ABOUT THIS EXERCISE:
In the listing below, count the lines with "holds" and report only the figure.
_ _ _ _
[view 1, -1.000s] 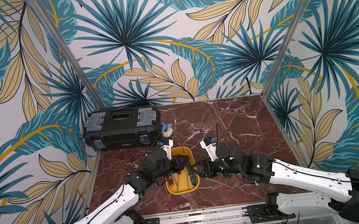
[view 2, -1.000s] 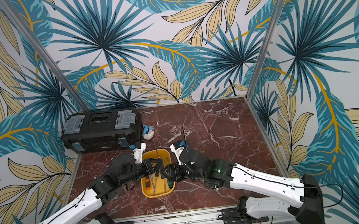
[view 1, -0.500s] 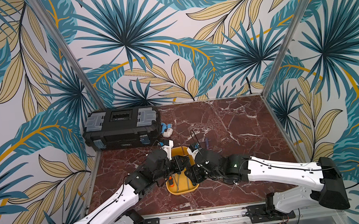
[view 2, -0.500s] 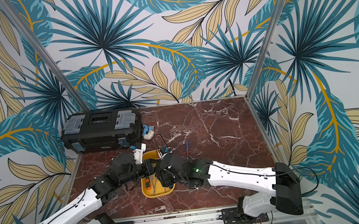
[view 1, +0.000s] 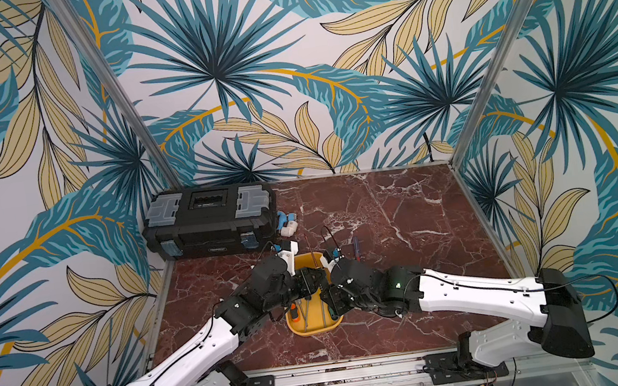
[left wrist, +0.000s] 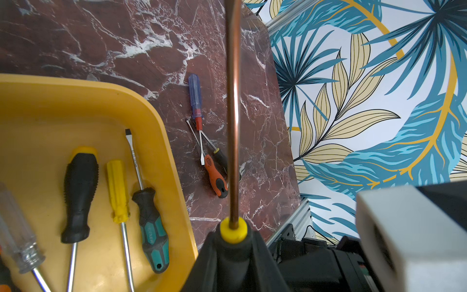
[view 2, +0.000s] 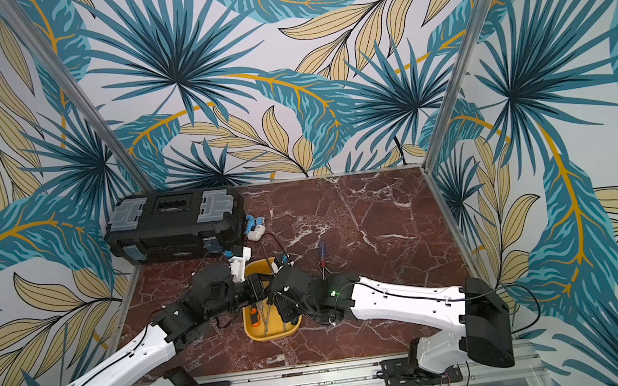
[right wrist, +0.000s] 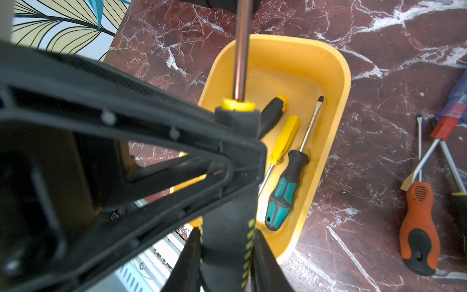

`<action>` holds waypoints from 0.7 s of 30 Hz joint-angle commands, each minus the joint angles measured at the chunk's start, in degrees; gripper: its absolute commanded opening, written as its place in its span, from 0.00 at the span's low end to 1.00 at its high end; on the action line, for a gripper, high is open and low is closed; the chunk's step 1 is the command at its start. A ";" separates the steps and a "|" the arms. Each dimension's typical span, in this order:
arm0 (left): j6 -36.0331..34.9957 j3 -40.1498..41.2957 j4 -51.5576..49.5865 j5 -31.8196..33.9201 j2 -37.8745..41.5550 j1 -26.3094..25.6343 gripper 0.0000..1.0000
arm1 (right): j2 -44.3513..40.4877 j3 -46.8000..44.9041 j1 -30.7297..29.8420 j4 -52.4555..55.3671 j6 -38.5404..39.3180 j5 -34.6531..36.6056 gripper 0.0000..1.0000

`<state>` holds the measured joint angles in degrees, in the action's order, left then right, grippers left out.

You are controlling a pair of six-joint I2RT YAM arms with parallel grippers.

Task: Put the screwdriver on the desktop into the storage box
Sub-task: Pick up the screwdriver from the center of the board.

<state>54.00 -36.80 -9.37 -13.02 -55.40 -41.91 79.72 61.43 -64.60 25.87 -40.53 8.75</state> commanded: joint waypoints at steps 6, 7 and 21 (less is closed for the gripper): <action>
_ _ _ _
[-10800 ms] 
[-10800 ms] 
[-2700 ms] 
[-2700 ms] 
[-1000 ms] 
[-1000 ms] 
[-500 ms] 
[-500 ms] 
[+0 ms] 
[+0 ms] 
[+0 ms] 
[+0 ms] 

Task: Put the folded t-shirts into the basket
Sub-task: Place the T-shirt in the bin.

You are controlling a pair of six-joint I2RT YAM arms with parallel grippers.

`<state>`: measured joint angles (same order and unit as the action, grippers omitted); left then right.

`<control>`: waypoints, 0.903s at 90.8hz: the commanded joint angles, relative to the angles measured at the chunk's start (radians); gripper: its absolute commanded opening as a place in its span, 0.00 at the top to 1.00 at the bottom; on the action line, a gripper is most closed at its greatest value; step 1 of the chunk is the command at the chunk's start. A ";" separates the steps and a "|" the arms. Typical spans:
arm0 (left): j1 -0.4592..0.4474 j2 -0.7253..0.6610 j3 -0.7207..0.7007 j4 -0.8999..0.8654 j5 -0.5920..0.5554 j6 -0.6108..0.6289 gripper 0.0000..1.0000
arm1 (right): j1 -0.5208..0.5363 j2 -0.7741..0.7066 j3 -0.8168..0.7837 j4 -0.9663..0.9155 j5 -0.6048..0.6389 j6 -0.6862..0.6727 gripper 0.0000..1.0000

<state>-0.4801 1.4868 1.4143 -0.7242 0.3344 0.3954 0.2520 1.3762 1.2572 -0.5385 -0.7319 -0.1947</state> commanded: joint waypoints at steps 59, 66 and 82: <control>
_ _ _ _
SOLUTION FOR THIS EXERCISE:
2